** Opening Information shown block **
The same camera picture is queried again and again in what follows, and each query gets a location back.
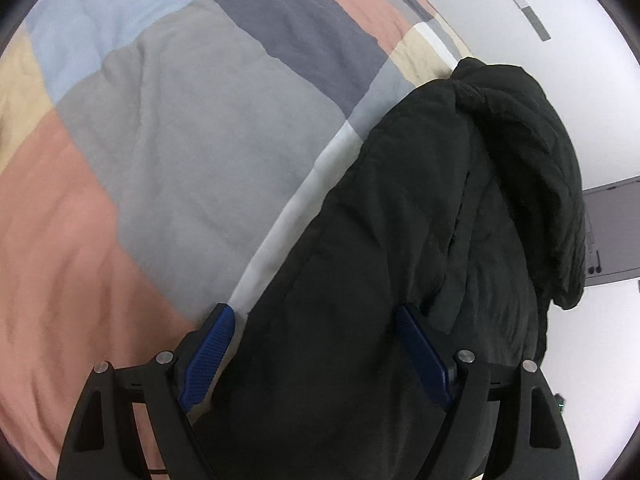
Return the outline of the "black puffer jacket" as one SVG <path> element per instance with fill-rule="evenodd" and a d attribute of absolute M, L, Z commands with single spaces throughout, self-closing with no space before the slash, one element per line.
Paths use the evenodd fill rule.
<path fill-rule="evenodd" d="M 462 60 L 371 130 L 247 318 L 196 423 L 218 479 L 413 479 L 445 413 L 398 312 L 454 350 L 541 361 L 585 287 L 574 146 L 518 66 Z"/>

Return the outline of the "grey bedroom door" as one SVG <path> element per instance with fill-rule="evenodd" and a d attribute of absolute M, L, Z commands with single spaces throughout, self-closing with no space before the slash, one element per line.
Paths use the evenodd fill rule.
<path fill-rule="evenodd" d="M 586 285 L 639 277 L 639 177 L 590 188 L 586 205 Z"/>

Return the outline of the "checkered patchwork bed blanket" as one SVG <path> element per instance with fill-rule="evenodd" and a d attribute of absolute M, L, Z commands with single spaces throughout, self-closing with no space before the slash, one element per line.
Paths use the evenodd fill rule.
<path fill-rule="evenodd" d="M 469 48 L 428 0 L 1 15 L 1 430 L 51 479 L 95 362 L 247 313 L 370 129 Z"/>

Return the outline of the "grey wall panel switch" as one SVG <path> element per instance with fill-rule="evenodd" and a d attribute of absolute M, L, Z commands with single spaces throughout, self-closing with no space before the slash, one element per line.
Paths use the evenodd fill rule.
<path fill-rule="evenodd" d="M 512 0 L 512 1 L 518 7 L 518 10 L 521 11 L 521 14 L 525 16 L 526 20 L 529 22 L 529 25 L 532 26 L 532 29 L 534 30 L 534 32 L 536 32 L 536 35 L 538 36 L 538 38 L 542 42 L 549 41 L 551 39 L 551 36 L 548 30 L 544 27 L 544 24 L 542 24 L 541 19 L 539 18 L 537 13 L 534 11 L 532 6 L 528 3 L 528 1 L 527 0 Z"/>

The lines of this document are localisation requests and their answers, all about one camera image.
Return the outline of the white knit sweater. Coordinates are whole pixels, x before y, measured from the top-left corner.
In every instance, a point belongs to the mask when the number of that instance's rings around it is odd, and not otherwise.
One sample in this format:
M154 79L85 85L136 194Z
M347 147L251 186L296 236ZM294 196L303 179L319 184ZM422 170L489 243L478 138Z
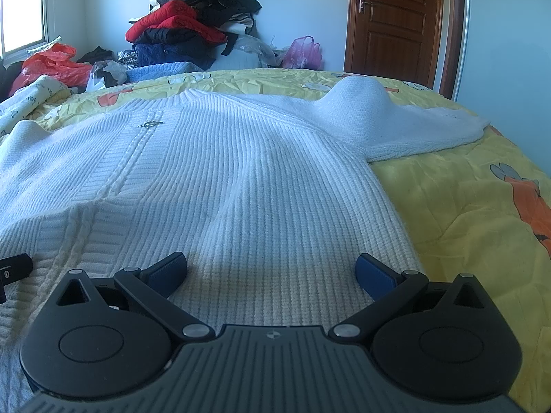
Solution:
M213 327L329 327L369 304L353 266L369 253L418 267L372 163L479 140L459 109L396 105L349 76L316 101L188 89L1 143L1 254L32 275L1 306L1 408L31 395L23 337L72 268L92 277L186 256L178 306Z

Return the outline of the black and white crumpled clothes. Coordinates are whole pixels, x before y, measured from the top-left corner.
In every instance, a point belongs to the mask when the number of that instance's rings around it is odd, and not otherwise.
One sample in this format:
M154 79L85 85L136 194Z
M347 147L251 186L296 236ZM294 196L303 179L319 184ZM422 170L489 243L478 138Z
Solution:
M100 89L117 87L128 81L125 65L112 60L96 62L87 83L87 92L96 92Z

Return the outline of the pile of dark clothes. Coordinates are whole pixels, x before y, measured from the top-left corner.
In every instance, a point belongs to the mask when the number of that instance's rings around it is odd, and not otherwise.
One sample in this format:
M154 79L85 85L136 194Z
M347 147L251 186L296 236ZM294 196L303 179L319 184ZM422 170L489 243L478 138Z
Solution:
M149 12L157 10L170 0L149 0ZM130 43L139 66L159 63L191 62L209 69L216 60L213 51L223 47L222 53L232 52L239 36L255 27L254 17L262 9L258 0L181 0L197 11L200 23L217 28L226 35L226 41L211 44L197 32L188 29L147 29L135 43Z

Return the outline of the yellow cartoon bed sheet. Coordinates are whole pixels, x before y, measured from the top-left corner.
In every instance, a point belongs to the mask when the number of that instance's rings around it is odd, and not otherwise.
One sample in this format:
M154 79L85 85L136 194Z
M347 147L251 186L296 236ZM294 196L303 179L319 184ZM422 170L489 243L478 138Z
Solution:
M340 81L327 72L241 70L160 77L80 95L57 95L28 119L48 133L83 126L124 106L154 102L186 91L232 95L280 95L308 101L326 95ZM550 217L550 180L524 153L496 130L466 146L367 165L392 204L396 222L386 222L379 239L353 247L398 267L420 265L433 280L451 280L462 271L481 281L521 349L522 366L513 399L529 412L550 407L550 255L538 219ZM254 251L290 229L290 217L277 207L279 189L270 187L254 203L242 237L235 239L228 210L216 206L190 217L190 229L151 233L131 246L135 260L180 251L190 274L174 300L191 314L220 326L327 324L362 308L368 296L358 288L353 258L327 247L320 261L268 269L260 278L247 267ZM1 252L28 253L32 276L8 288L1 308L1 408L13 412L31 395L21 373L19 351L28 323L41 309L54 284L70 267L93 276L109 275L122 265L107 258L107 236L84 222L99 210L121 210L121 188L21 221L8 204L1 207Z

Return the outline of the white printed quilt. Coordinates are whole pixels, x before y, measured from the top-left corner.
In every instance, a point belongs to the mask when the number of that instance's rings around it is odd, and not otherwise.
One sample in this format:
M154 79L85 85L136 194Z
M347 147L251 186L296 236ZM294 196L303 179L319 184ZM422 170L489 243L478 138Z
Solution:
M39 105L52 97L70 95L66 85L53 77L42 75L31 85L20 88L13 96L1 102L1 136L11 133L15 125L30 115Z

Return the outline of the red plastic bag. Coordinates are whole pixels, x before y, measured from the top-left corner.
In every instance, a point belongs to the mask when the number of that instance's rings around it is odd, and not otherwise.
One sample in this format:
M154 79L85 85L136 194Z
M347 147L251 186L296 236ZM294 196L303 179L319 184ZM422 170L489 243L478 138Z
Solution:
M84 87L92 72L92 65L74 62L75 56L76 49L63 43L55 43L48 49L35 53L23 62L21 72L15 78L8 95L12 96L41 76L52 77L68 88Z

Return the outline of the black garment by window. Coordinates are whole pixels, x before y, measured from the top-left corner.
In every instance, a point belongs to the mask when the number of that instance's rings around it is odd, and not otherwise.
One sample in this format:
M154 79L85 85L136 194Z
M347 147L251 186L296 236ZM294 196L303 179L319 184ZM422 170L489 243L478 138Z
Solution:
M96 47L94 50L87 52L77 60L78 63L89 63L94 65L98 62L114 61L115 56L112 50L104 50L102 47Z

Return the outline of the light blue knit garment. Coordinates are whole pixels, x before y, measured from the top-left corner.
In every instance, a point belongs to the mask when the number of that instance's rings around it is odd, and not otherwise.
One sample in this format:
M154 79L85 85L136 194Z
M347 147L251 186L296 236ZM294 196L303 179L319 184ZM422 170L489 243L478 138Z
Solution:
M159 63L135 67L127 71L127 82L135 83L160 77L184 73L202 72L202 68L191 62Z

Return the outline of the window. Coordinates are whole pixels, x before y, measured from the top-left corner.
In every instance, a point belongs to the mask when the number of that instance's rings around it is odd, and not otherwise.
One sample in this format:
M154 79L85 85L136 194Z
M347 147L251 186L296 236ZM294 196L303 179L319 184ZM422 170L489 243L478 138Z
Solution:
M1 57L46 41L46 0L1 0Z

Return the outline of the red jacket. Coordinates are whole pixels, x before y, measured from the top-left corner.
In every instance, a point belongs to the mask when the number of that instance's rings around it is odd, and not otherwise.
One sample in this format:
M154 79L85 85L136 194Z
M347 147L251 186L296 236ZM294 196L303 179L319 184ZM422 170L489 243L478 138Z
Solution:
M136 21L125 34L127 42L135 43L147 29L188 29L197 32L211 44L226 41L226 35L217 28L197 20L197 11L181 0L170 0L157 10Z

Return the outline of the pink plastic bag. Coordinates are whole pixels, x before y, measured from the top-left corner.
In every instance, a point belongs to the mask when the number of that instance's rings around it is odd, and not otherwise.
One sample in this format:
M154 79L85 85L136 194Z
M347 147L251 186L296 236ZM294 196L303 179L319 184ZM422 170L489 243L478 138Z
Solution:
M296 38L285 53L284 68L319 70L322 54L319 43L311 35Z

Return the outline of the brown wooden door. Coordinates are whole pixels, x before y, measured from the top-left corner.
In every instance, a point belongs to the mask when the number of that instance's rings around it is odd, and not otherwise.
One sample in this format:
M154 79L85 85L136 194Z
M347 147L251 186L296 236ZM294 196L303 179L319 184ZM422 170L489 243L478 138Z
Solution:
M451 99L465 34L466 0L349 0L345 72L418 83Z
** Closing Information shown block **
Work to complete »
Which lines in the data above hold the string "camera"? Show each one.

Task output »
The same camera picture is queried again and again in what follows, and each query gets a location back.
The lines of this document are localisation requests and their answers, all about one camera image.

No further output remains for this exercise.